The stimuli consisted of target words and sentences spoken by different males, and both groups were presented the same stimulus corpuses. Only male talkers were necessary given that the stimuli would be vocoded [10]. The words were a closed set of 50 one-syllable, consonant-nucleus-consonant (CNC) words (list 1) [32]. The sentences were an open set of IEEE sentences [33], chosen from a list of 500 without replacement for each listener.

The male-spoken target speech was presented diotically at a level of 65 dB-A, either in quiet or in two-talker babble at one of three SNRs: 0, +5, and +10 dB. The root-mean-square energy over the entire target stimulus duration was used to calculate the resulting stimulus levels. The babble consisted of randomly selecting a portion of a string of IEEE sentences spoken by a single female, but two talkers were simulated by choosing different starting points in the continuous IEEE sentences. The babble was 5 s in duration for words and 8 s in duration for sentences, and the target word or sentence started 3 s after the beginning of the babble.

For the stimuli with babble, the male-spoken target and female-spoken babble were summed before vocoding. A pre-emphasis was applied by high-pass filtering the stimuli using a 1st-order Butterworth filter with a 1200-Hz cutoff frequency. The stimuli were then bandpass filtered into eight channels using 4th-order Butterworth filters, which provides a reasonable simulation of CI performance [6] and minimizes any effects of talker gender on performance [10]. The channel corner frequencies were logarithmically spaced between 300 and 8500 Hz. The envelope of each channel was extracted via half-wave rectification and low-pass filtering using a 2nd-order Butterworth filter with a 400-Hz cutoff frequency. The envelope of each channel was then used to modulate a narrowband noise carrier with a bandwidth that corresponded to the bandwidth of the filtered channel. The modulated noisebands were summed into an acoustic signal. For the conditions with the two-talker babble, ten tokens of target with masker were generated for each possible word or sentence for each SNR.
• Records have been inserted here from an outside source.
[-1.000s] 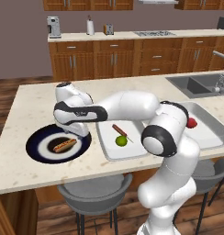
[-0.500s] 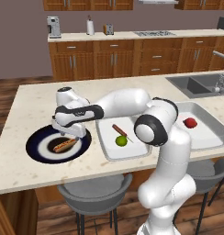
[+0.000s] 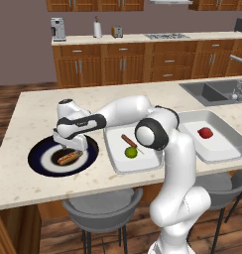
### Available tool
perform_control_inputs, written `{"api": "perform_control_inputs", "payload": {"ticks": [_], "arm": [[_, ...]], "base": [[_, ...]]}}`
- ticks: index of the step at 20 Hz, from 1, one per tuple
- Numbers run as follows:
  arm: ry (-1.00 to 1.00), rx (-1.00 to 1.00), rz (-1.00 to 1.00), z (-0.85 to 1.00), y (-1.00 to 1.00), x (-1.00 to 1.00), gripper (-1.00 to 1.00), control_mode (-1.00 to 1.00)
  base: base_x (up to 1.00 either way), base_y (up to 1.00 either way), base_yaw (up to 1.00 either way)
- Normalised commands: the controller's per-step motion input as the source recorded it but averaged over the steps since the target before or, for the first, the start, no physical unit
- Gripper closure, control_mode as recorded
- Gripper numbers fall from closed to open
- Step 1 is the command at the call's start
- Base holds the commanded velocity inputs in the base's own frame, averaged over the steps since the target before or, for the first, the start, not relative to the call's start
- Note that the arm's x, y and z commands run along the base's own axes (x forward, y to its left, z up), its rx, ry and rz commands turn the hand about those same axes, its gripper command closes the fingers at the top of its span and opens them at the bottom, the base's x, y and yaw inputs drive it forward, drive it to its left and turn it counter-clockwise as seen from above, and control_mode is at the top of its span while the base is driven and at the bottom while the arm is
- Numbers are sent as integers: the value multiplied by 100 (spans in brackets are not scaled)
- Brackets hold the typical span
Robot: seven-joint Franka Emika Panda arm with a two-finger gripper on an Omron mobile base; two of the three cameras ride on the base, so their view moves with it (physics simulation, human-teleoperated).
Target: Place one cooked food and one vegetable from the large plate to each tupperware container.
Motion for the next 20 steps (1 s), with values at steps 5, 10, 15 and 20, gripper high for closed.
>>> {"api": "perform_control_inputs", "payload": {"ticks": [5,10,15,20], "arm": [[4,-1,-8,-28,13,22,-100,-100],[6,0,-6,-31,0,17,-100,-100],[4,0,-4,-23,-12,0,-100,-100],[2,0,-3,-27,-16,-4,-100,-100]], "base": [[0,0,0],[0,0,0],[0,0,0],[0,0,0]]}}
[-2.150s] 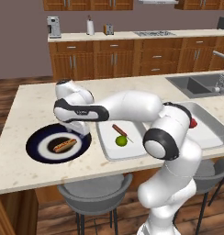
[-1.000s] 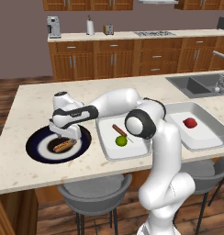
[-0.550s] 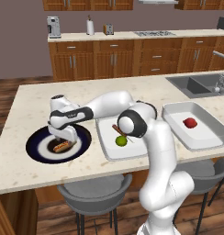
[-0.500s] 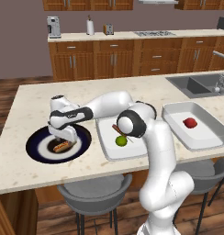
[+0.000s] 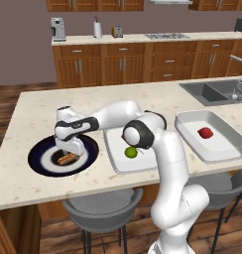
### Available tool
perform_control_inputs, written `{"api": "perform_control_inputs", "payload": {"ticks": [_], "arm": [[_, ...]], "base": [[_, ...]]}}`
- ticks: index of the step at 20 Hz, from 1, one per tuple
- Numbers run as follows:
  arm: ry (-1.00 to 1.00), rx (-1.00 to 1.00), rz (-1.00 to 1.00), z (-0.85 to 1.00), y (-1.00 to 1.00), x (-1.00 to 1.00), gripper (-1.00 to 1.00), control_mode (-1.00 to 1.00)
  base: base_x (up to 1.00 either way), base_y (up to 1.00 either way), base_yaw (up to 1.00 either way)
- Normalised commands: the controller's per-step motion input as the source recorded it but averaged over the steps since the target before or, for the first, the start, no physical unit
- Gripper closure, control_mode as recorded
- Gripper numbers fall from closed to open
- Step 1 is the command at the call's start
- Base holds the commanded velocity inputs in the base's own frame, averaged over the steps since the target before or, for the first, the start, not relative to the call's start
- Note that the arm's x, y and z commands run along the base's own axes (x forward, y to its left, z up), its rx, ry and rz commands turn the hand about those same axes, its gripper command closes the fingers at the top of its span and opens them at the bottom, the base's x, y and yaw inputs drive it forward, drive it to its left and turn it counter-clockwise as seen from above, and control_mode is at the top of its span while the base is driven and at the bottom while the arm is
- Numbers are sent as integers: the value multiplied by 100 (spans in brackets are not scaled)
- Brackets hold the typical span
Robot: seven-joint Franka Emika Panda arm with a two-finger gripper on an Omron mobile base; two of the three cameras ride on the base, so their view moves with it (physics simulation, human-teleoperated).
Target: Place one cooked food and one vegetable from the large plate to each tupperware container.
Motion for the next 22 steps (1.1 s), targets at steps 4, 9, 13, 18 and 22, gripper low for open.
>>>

For the CNC words, the target was preceded by a preemptive word. There was an unprocessed 0.45-s word “Ready” spoken by a male talker, presented 1.55 s before the target word. If there was babble, “Ready” was spoken 1 s after the beginning of the babble. For sentences, there was no preemptive word before the target was presented.

Procedure

Words.

Ten children (age range = 8–10 years, mean = 8.6 years, standard deviation = 0.7 years) and 11 young adults (age range = 20–26 years, mean = 21.5 years, standard deviation = 1.8 years) were tested on a CNC word recognition task. Before testing, listeners were shown the written words, were asked to read each word out loud, and provide its definition. An experimenter corrected a listener’s pronunciation and/or provided the definition if necessary. For the children, a short pseudo-random test of the words was performed by the experimenter to ensure that the children could pronounce all words. All listeners correctly pronounced most of the words initially. Pronunciation and definitions were provided for only a small number of tokens and listeners. No listener was excluded based on their previous knowledge and their initial ability to correctly pronounce the words.

Adults were alone in the sound booth during testing, but children were accompanied by an experimenter to ensure that they could adequately control the computer user interface. The children could also ask the experimenter questions for clarification, if necessary.
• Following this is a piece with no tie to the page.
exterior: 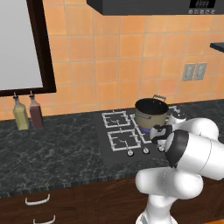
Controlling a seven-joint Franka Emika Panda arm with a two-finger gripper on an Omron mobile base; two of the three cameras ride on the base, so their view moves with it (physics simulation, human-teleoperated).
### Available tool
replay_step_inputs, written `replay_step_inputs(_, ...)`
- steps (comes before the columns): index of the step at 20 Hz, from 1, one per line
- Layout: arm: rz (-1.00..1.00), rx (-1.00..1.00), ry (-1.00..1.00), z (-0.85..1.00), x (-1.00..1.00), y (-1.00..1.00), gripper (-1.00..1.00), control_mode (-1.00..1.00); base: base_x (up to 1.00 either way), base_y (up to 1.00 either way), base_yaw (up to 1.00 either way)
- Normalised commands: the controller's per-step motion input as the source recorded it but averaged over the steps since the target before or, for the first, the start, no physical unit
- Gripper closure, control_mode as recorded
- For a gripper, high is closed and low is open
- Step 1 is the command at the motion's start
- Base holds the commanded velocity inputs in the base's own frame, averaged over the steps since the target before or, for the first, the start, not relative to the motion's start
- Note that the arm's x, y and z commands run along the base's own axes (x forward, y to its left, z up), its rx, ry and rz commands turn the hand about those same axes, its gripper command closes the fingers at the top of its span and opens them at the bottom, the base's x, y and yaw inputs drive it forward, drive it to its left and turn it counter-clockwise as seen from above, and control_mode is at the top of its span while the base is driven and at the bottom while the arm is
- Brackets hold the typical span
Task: Turn off the center burner of the stove.
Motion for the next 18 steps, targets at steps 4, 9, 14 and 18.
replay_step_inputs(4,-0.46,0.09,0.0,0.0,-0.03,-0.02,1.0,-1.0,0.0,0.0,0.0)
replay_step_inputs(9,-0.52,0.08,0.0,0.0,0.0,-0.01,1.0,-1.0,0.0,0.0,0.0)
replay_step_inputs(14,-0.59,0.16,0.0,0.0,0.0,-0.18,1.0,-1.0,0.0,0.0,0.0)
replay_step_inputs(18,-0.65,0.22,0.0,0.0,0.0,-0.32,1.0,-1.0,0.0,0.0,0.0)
Correct answer feedback appeared after each response, which was considered the training element. A single run consisted of 40 trials (10 words at each of the four SNRs). During each run, the words were picked randomly from the list with replacement. Different listeners were presented a different random order of words.

Both children and adults were tested on the same procedure in two separate two-hour sessions on different days. The second testing day was within three weeks of the first. All adults completed 20 runs; children completed 11–15 runs. Breaks were allowed as needed, typically about every three runs. The difference in the number of runs completed between was because the children needed longer and more frequent breaks than the adults [12].

Sentences.

Ten different children (age range = 8–10 years, mean = 8.8 years, standard deviation = 0.8 years) and 10 different young adults (age range = 19–22 years, mean = 20.3 years, standard deviation = 0.9 years) were recruited for testing on IEEE sentence recognition. Unlike the CNC word recognition test, there was no familiarization with sentences. The method for testing with sentences was the same as that with words except that adult listeners typed their responses and an experimenter entered children’s responses (the experimenter verbally repeated the child’s response at an audible level, typed the response, and showed it to the child for approval). Correct-answer feedback was provided to all listeners. This was done visually for adults, and both visually and verbally for children. Each run consisted of 20 trials, five sentences presented at each of the four SNRs in randomized order. The sentences were randomly selected from the list of 500 sentences without replacement. All adults completed 20 runs; all children completed 15 runs.

Results

The percentage of correct responses was calculated for words and sentences. For words, percent correct for each condition and each run was based on ten words. For sentences, percent correct was determined from the percentage of key words that were correctly identified out of five key words per sentence [34]. The average percent correct as a function of run number is shown in Fig 1 for words (top panels) and sentences (bottom panels), at the four different SNRs. The percent correct values were transformed to rationalized arcsine units [35] and then were analyzed with a four-way mixed Analysis of Variance with factors between-subject factors of Group (child or adult) and Corpus (words or sentences), and within-subject factors of Run and SNR (quiet, 0, 5, or 10 dB). Only the first 11 runs were included in the analysis, the smallest number of runs completed by all of our listeners.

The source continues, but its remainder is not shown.